Muhajidin merupakan saksi kasus dugaan suap dan gratifikasi yang menjerat anggota Komisi VI DPR dari Fraksi Golkar Bowo Sidik Pangarso.
"KPK mengingatkan agar saksi Muhajidin Nur Hasim memenuhi panggilan penyidik dalam perkara suap terkait kerja sama di bidang pelayaran dan gratifikasi yang berhubungan dengan jabatan dengan tersangka BSP dan IND," ujar juru bicara KPK, Febri Diansyah, lewat pesan singkat, Rabu (17/7/2019).
Baca juga: Periksa M Nasir, KPK Gali Informasi Aliran Gratifikasi Bowo Sidik
Febri menambahkan, sebelumnya Muhajidin telah menyampaikan kesediaannya hadir pada Kamis (17/7/2019) setelah tidak dapat hadir pada dua pemanggilan sebelumnya, yaitu pada 5 dan 15 Juli.
Adapun Bowo Sidik menjadi tersangka dalam dua jenis perkara. Pertama, kasus dugaan suap terkait kerja sama penyewaan kapal PT Humpuss Transportasi Kimia (HTK) dan PT Pupuk Indonesia Logistik (PILOG).
Bowo diduga sudah menerima uang sebanyak enam kali dengan nilai mencapai Rp 221 juta dan 85.130 dollar Amerika Serikat.
Baca juga: Bowo Sidik Dorong 2 Petinggi PT Pupuk Indonesia Lanjutkan Kerja Sama dengan PT HTK
Pihak terduga pemberi suap adalah Marketing Manager PT HTK, Asty Winasti.
Uang itu diduga berkaitan dengan commitment fee untuk membantu pihak PT HTK menjalin kerja sama penyewaan kapal dengan PT PILOG. Penyewaan itu terkait kepentingan distribusi amonia.
Selain itu, KPK menduga ada penerimaan dari sumber lain oleh Bowo, terkait jabatannya sebagai anggota DPR.
Baca juga: KPK Yakin Penyuap Bowo Sidik Pangarso Tak Bergerak Sendiri
Saat ini, KPK masih menelusuri lebih lanjut sumber penerimaan lain tersebut.

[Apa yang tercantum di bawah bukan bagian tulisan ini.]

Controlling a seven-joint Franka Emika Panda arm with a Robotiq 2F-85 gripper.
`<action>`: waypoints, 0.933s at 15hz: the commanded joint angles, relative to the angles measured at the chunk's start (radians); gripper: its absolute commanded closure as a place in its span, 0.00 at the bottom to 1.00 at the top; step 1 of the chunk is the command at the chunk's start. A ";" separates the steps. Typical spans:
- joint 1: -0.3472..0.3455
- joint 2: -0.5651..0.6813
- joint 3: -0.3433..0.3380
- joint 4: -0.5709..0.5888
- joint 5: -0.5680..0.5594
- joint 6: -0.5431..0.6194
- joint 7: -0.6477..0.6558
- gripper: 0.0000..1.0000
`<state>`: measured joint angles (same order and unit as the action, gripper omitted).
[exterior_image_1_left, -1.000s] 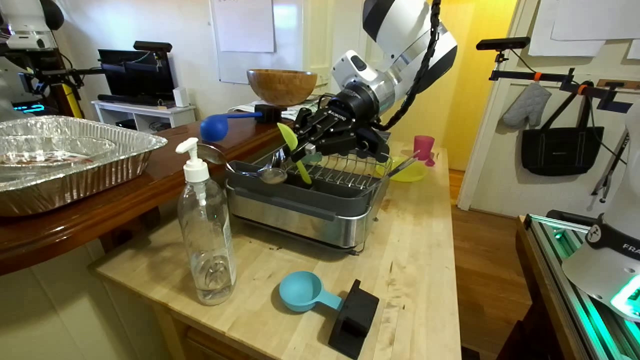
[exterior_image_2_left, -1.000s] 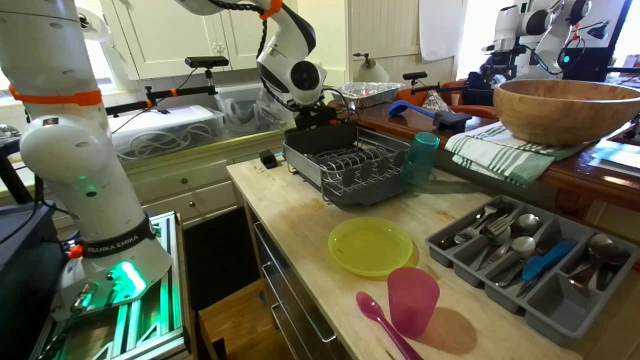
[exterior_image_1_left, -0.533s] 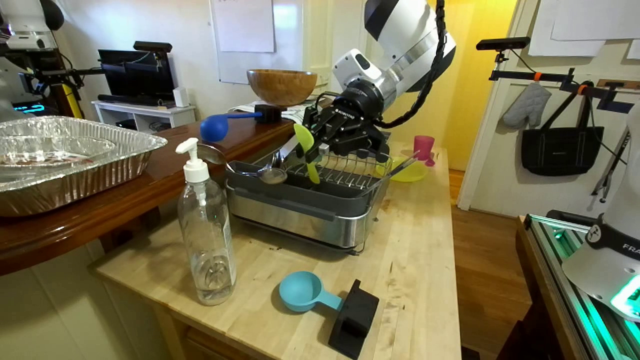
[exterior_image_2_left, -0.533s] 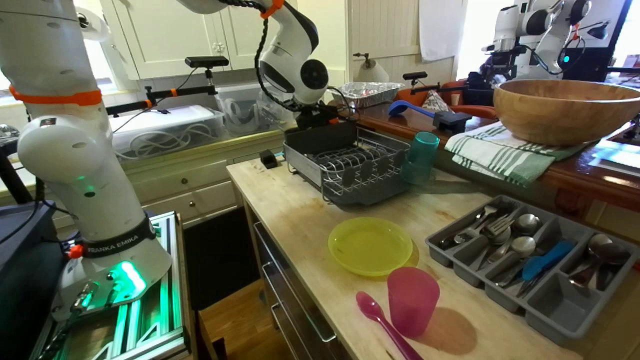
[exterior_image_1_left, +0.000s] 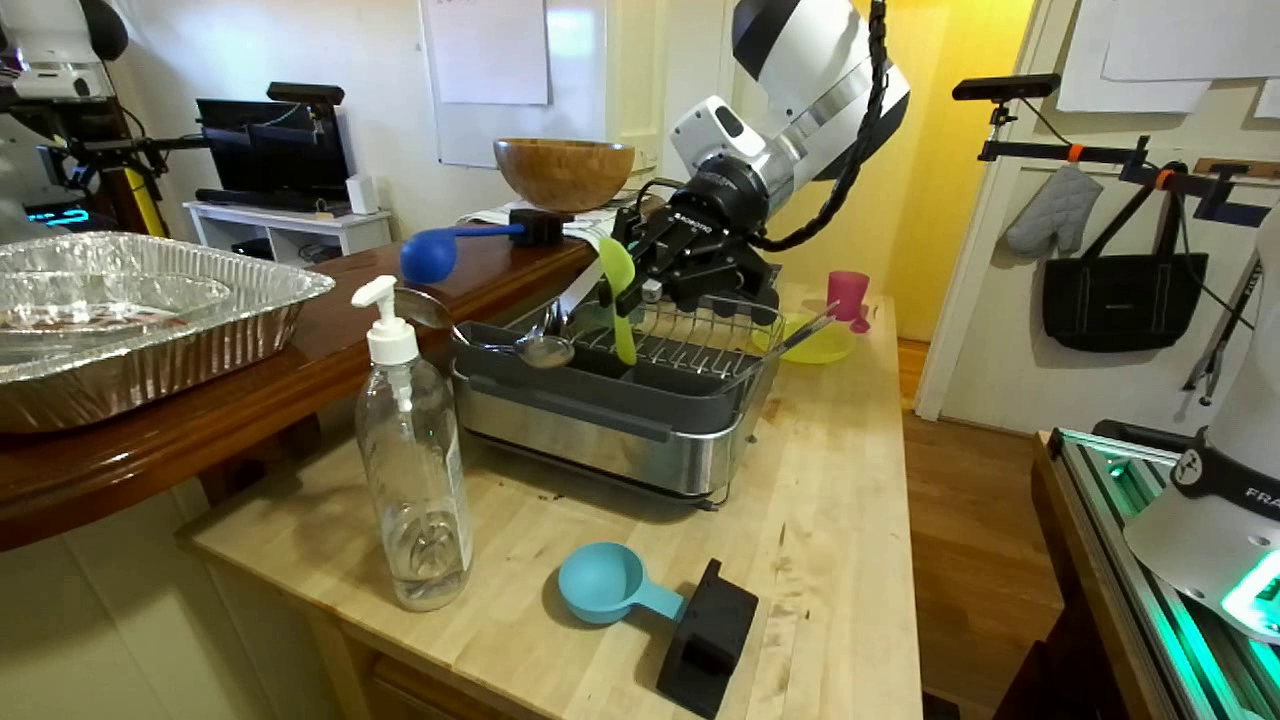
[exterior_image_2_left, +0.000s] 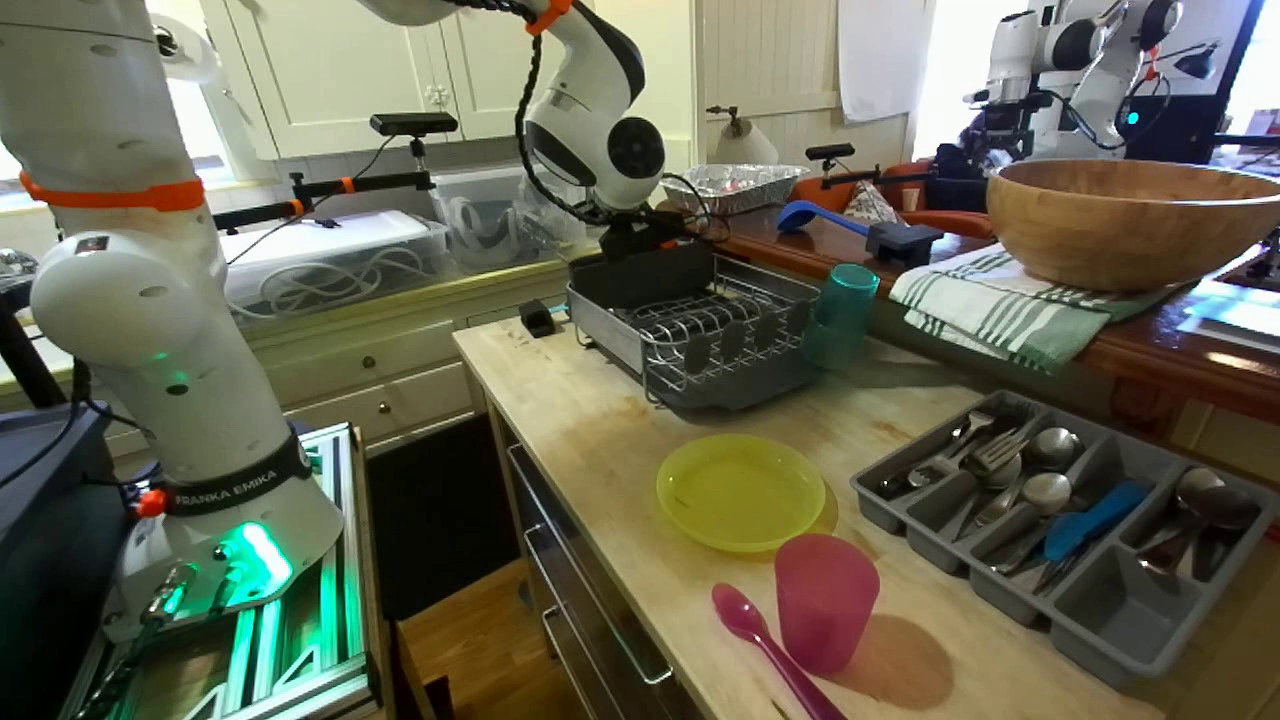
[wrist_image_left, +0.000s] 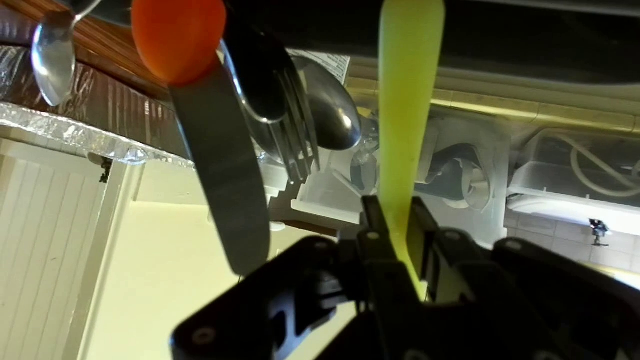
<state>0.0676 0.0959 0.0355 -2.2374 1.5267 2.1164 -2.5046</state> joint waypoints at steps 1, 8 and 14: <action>-0.008 0.014 0.000 0.010 0.013 0.004 -0.040 0.96; 0.001 0.047 0.010 0.028 0.061 0.006 -0.056 0.96; 0.005 0.080 0.014 0.047 0.084 0.017 -0.067 0.96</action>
<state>0.0674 0.1414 0.0461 -2.2192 1.5876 2.1169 -2.5428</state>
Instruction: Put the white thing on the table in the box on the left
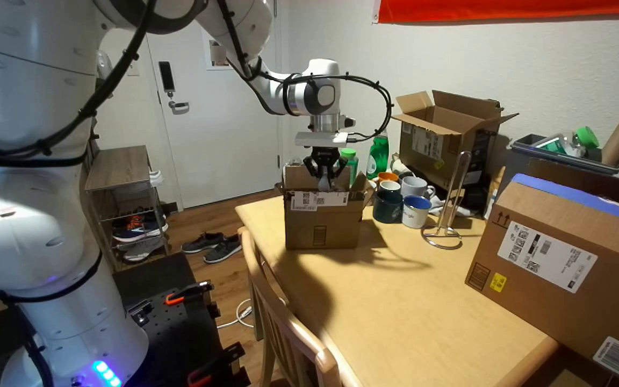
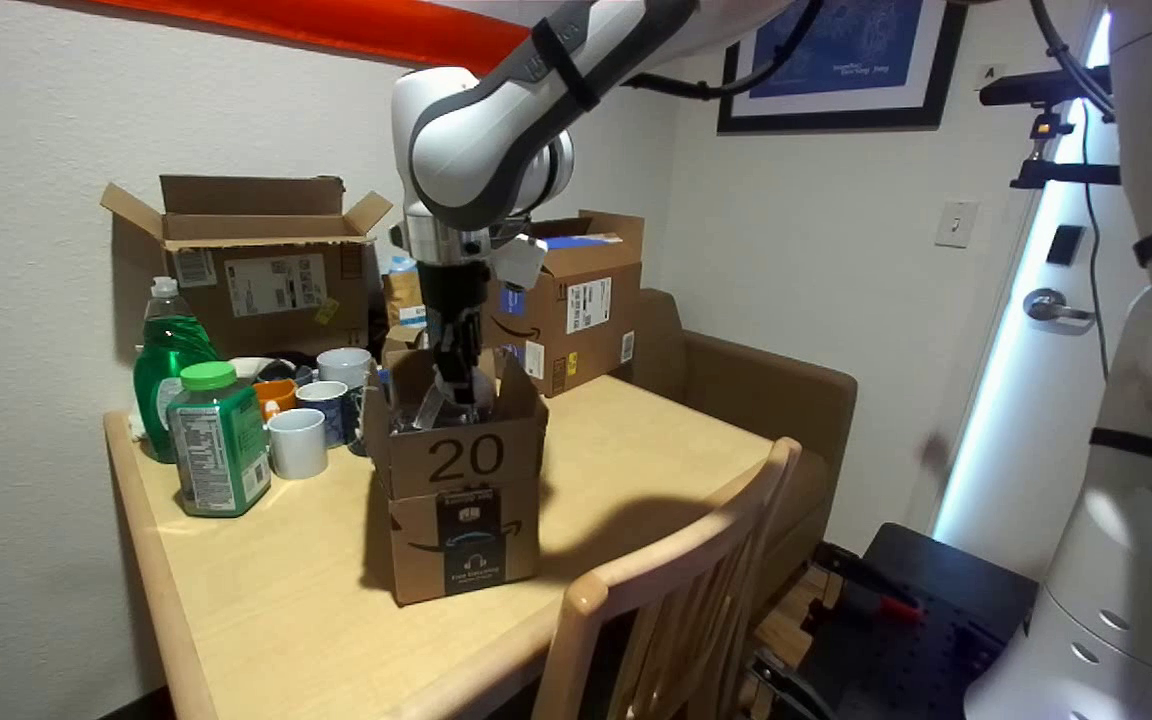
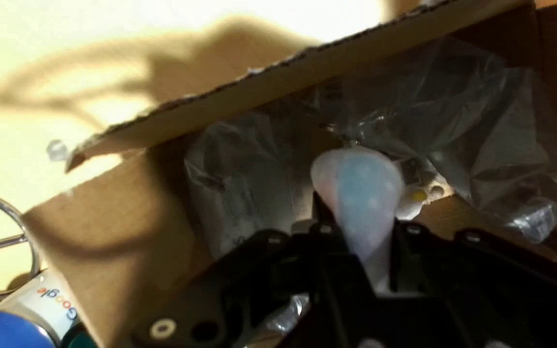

Hal itu mengingat KPK juga menemukan 400.000 amplop uang senilai Rp 8 miliar.
KPK sejauh ini mengidentifikasi empat sumber dugaan penerimaan gratifikasi oleh Bowo Sidik.
Pertama, terkait peraturan Menteri Perdagangan tentang perdagangan gula rafinasi. Kedua, terkait penganggaran dana alokasi khusus di beberapa daerah. Ketiga, terkait revitalisasi empat pasar di Minahasa Selatan. Keempat, terkait posisi orang tertentu di BUMN.